Clearly no-one wants to flip-flop or be paralysed by indecision, but a more agile approach is essential. The pandemic taught us that we’re capable of being agile (although for many this was unplanned and much more ‘seat of the pants’ than businesses can reasonably sustain). But planning for uncertainty creates resilience, with the ability to act on emerging trends. Ultimately, the use of data can help you to take bold decisions with confidence in the likelihood of the outcome.

However, C-suite buy-in and an incremental approach to development is critical. If a business wants to establish a robust and considered programme then it needs to become part of the culture and operating model. Constantly building capability and delivering value along the way is crucial to prove the investment, bring genuine and impactful change and avoid the scrap heap of failed good ideas.

What advice would you give to someone starting out in your industry?

Data science is such a broad industry today that it’s possible to specialise not just in the maths or data wrangling but specific fields and sectors too. For example, we work with a lot of very well-known brands across travel and hospitality, FMCG, media, telcos, financial services and automotive. We primarily support these brands in developing their marketing effectiveness, and we’re increasingly seeing a demand from businesses for consultancy regarding data transformation projects. Each has its own language, specific KPIs and relevant levers and there are many more disciplines outside of those.

For those starting out, I think it’s important to realise that there is a difference between the academic application of data science and the business sense needed in different fields and sectors. So, I’d say that finding somewhere that gives you plenty of opportunity to learn and develop that commerciality is critical.
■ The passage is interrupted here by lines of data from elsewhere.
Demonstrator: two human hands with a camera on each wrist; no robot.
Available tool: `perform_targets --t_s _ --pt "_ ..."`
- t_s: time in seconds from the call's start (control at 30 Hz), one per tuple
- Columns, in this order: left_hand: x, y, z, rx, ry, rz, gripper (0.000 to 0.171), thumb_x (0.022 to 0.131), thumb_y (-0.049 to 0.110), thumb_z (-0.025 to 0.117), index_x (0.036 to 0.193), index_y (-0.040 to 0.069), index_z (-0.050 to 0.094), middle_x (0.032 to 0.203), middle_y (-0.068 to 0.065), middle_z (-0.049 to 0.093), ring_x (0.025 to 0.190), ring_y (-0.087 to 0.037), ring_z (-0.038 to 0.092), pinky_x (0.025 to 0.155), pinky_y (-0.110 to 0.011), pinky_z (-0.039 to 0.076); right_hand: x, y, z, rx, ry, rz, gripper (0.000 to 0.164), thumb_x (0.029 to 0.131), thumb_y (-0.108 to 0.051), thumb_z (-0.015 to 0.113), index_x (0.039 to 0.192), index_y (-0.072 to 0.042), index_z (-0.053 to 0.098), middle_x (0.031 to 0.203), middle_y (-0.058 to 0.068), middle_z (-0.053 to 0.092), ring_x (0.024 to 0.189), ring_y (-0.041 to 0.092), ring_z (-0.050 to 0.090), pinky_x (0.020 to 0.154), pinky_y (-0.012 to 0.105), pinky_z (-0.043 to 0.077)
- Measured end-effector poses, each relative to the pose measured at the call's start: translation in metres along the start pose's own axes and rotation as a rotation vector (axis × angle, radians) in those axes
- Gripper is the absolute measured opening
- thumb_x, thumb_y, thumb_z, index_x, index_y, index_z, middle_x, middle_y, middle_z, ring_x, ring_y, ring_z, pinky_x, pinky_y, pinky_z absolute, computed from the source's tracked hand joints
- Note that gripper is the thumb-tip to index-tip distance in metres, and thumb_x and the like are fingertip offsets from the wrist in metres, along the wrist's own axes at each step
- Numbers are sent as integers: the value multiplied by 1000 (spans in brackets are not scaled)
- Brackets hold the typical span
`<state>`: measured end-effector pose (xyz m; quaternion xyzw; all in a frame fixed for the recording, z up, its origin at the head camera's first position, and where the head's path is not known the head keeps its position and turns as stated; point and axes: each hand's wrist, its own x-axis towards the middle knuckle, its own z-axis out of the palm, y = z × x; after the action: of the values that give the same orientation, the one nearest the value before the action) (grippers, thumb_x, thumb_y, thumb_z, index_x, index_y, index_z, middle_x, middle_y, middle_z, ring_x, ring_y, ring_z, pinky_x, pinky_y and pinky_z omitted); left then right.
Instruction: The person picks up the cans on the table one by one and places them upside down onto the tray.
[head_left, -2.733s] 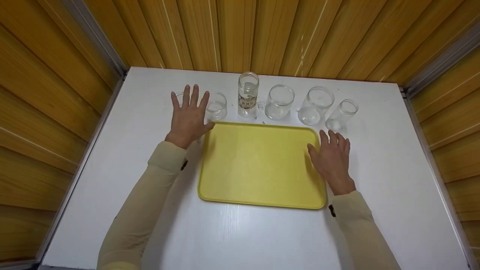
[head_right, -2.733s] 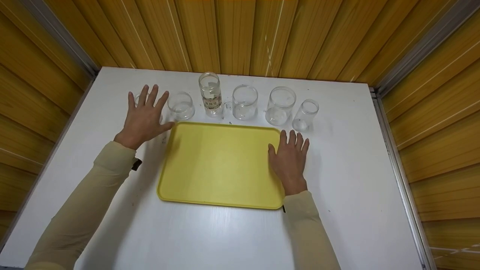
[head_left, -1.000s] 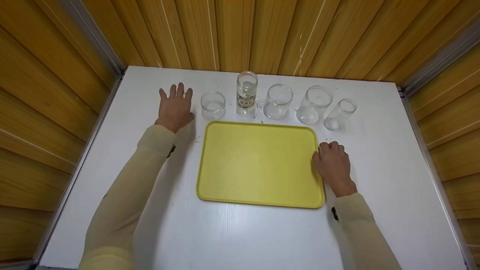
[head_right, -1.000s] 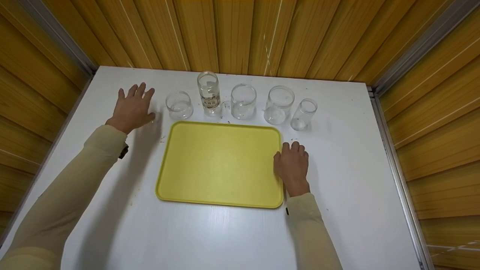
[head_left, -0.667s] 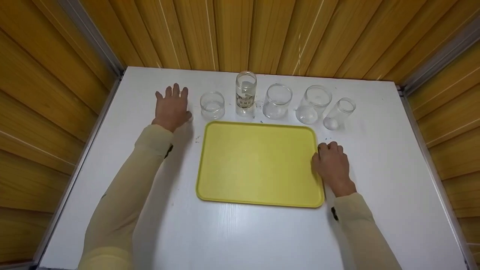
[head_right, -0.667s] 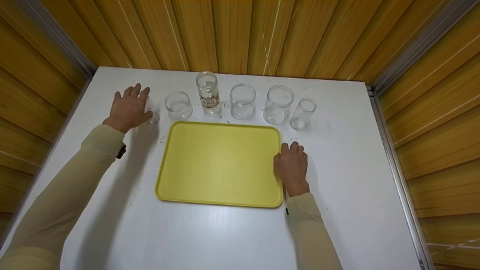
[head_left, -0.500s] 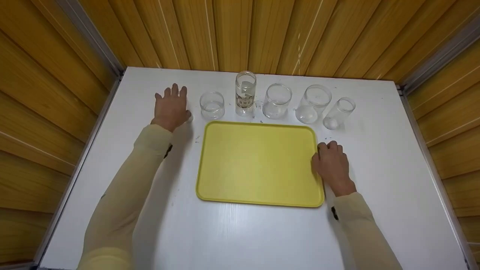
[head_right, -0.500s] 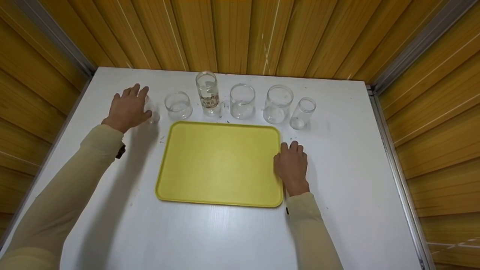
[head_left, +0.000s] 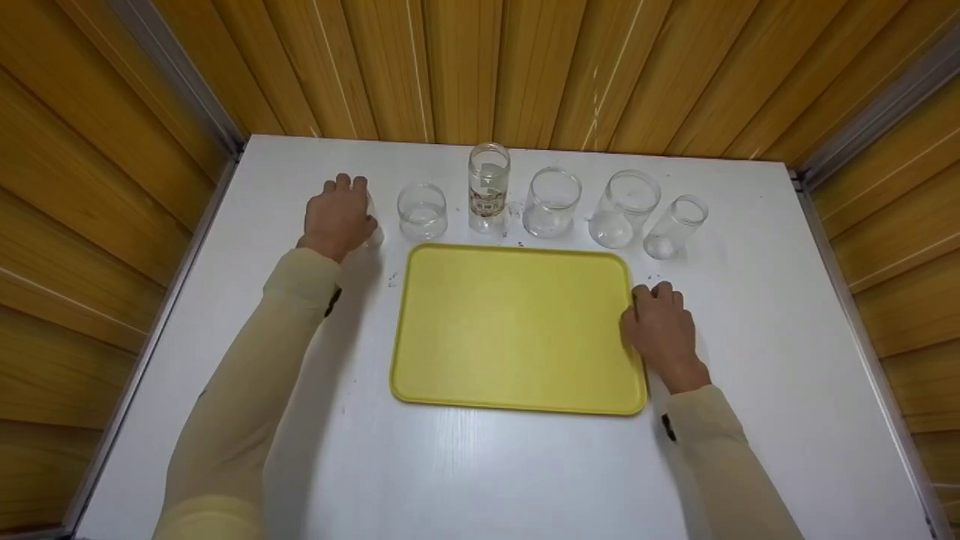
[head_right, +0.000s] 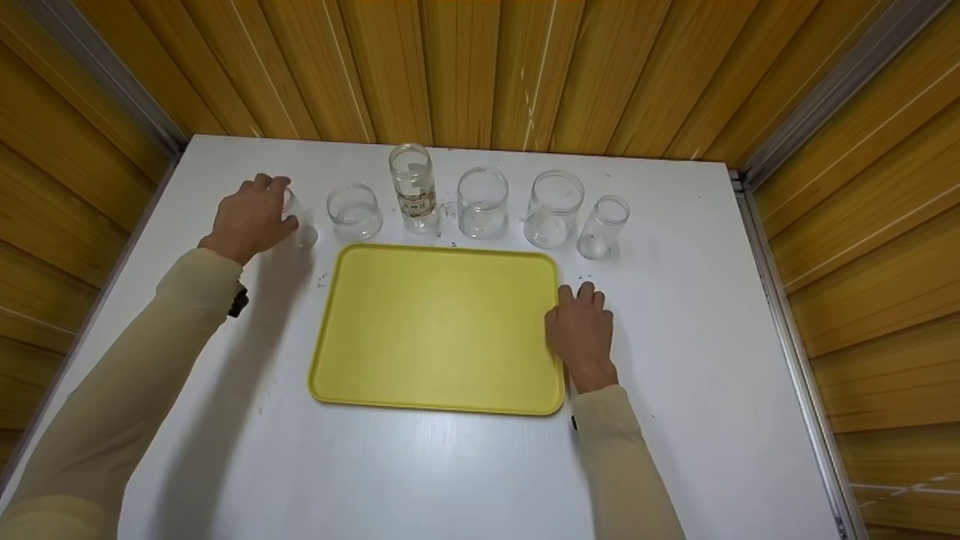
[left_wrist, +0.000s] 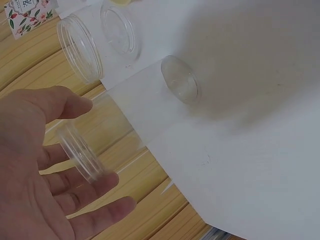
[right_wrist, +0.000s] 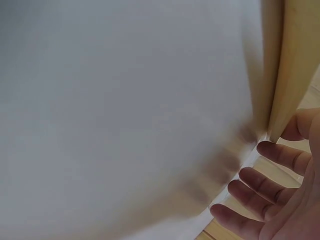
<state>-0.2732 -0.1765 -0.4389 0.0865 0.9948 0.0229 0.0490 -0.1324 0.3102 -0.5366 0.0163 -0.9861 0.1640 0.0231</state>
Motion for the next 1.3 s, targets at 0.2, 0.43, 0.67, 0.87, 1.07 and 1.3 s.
perform_targets --t_s 0.2,0.43,0.67,0.87,1.07,1.3 --pt "0 -1 -1 -60 13 -9 55 102 20 67 143 -11 48 132 -33 54 118 -46 57 90 -58 56 0 0 0 -7 -6 5 37 106 -15 48 130 10 62 112 28 50 97 46 49 73 62 48" --pt "-1 -4 -3 -93 15 5 55 100 18 71 140 -13 49 130 -35 54 116 -48 58 91 -58 56 -1 0 2 -25 5 -13 32 106 -15 50 125 8 61 110 27 49 94 44 48 68 61 48" --pt "-3 -4 -6 -120 21 20 58 98 15 74 140 -15 48 128 -36 55 114 -49 59 92 -58 55 -1 0 3 -34 19 -25 32 105 -16 50 124 8 61 109 27 49 93 44 48 67 61 48" --pt "-5 -5 -8 -178 31 29 53 96 11 75 135 -14 51 127 -36 56 115 -50 59 96 -58 54 -1 -1 1 -33 -3 -9 33 106 -15 49 126 8 60 112 27 48 96 44 47 69 61 47" --pt "-7 -5 -10 -219 38 30 56 94 10 77 136 -14 51 129 -37 56 115 -50 60 98 -57 53 0 -1 1 -32 -11 3 35 106 -16 48 128 9 60 112 27 48 96 44 47 70 61 47" --pt "-8 -6 -13 -258 32 25 54 93 9 77 136 -13 52 129 -35 56 117 -50 60 98 -57 53 0 -2 -1 -37 -10 2 33 106 -16 48 126 8 60 111 27 49 96 45 48 70 62 47"
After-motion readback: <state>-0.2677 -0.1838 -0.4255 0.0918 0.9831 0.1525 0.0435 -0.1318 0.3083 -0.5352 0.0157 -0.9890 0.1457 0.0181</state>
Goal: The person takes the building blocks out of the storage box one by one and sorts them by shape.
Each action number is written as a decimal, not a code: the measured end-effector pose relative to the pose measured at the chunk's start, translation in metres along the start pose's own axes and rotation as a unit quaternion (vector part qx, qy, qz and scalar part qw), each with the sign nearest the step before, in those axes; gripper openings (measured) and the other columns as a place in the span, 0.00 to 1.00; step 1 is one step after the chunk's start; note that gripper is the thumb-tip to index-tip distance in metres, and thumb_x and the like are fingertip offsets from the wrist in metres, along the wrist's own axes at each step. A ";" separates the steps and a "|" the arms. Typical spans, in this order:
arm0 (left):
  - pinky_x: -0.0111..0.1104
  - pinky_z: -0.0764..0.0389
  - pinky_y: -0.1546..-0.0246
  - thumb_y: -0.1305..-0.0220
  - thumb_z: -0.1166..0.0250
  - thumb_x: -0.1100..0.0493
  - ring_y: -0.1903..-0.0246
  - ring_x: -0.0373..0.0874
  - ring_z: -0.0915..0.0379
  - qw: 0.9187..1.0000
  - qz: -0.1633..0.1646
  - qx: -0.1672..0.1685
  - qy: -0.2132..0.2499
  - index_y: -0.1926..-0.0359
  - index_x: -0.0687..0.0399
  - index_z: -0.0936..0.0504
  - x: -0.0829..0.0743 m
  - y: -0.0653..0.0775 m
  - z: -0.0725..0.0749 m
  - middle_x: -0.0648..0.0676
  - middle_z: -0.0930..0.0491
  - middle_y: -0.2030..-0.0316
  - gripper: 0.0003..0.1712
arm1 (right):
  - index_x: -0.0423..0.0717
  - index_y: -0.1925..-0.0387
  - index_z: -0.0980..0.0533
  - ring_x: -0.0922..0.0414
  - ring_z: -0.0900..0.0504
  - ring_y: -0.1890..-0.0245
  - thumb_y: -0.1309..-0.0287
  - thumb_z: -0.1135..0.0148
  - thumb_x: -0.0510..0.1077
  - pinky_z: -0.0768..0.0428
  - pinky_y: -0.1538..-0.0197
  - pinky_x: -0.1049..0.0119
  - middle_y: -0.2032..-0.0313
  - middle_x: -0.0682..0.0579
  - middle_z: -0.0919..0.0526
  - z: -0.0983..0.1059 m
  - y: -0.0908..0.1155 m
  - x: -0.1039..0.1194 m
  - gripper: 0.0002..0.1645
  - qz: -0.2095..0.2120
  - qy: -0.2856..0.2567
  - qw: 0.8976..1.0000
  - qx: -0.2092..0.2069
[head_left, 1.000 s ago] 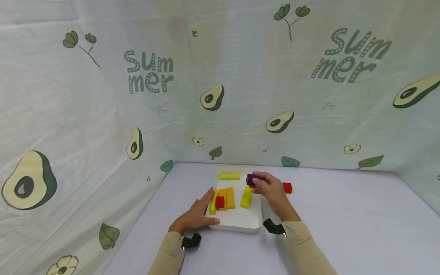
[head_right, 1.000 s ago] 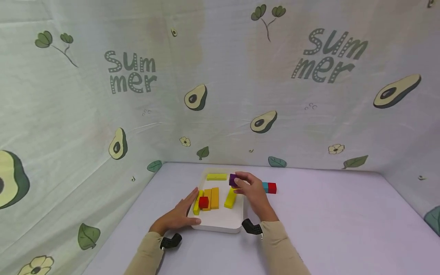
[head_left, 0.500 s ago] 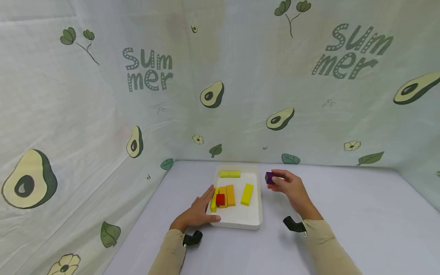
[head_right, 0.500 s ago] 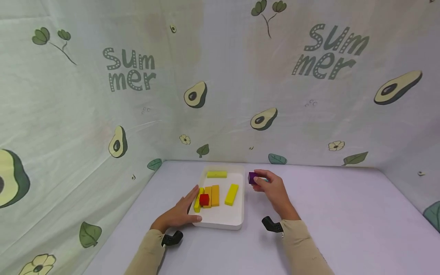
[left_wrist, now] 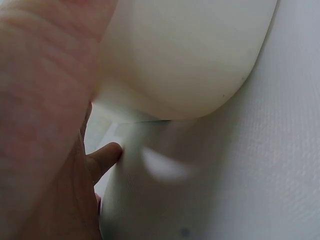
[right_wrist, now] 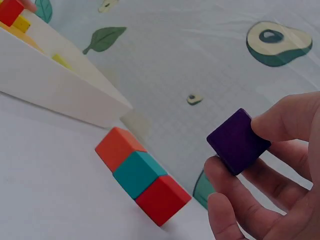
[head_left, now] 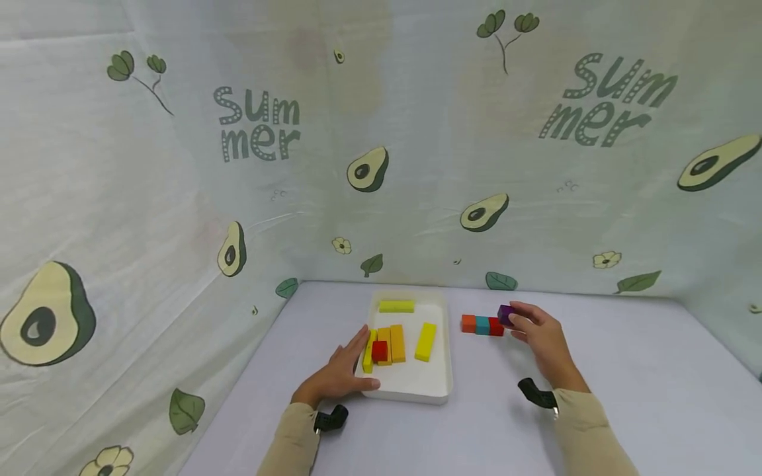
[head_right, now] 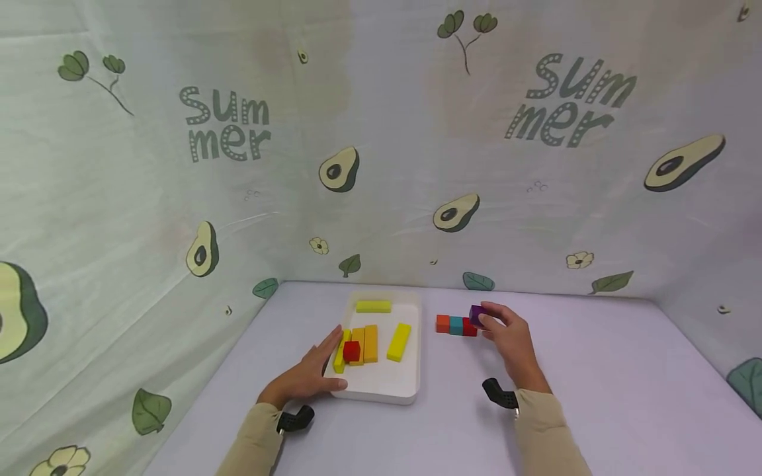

Working with other data scientists with both breadth and depth of experience in technology, methodologies, sectors and applications exposes you to a world of possibilities that will help you to decide which specialist routes to pursue. This will help you to learn faster and supercharge your development.

How do you see your industry evolving in the next 12 months?

Continued uncertainty brought about by the ongoing effects of the pandemic, Brexit, war in Ukraine and of course inflation at levels not seen in generations mean there is increased demand for data science advancement – particularly for more frequent and granular measurement and forecasting. The competitive advantage gulf between companies pursuing data-driven strategies and those that are not will widen, putting more pressure on the laggards of their respective industries.

And with that in mind, the trend towards in-housing is likely to accelerate as brands recognise the value of their data asset and seek to protect it and capitalise on it – at scale. Tearing down the walls between those siloes can be difficult to achieve without a single-minded strategy that delivers control and accessibility to data in both an agile and holistic way. But the days of outsourcing everything are probably numbered. And so the question becomes one of how best to deploy specialist expertise – that is hard to recruit – to enable the best in-housing solution.

The effects of changes in identity-based marketing will be felt most acutely when Google finally turns off third-party cookies as it’s still the biggest provider. Companies whose journey to effectiveness without third party data is not already well underway, or isn’t working, need to act fast. It’s essential this is coordinated with an overall data and analytics strategy to ensure privacy and customer management absolutely lives up to what it promises to deliver, while still achieving the 10-20% gains available through marketing effectiveness.

Finally, the thorny issues of sustainability in data science, especially in the face of the continued exponential proliferation of data, and ethical AI will continue to come to the fore as businesses try to derive best value with minimal environmental impact or bias.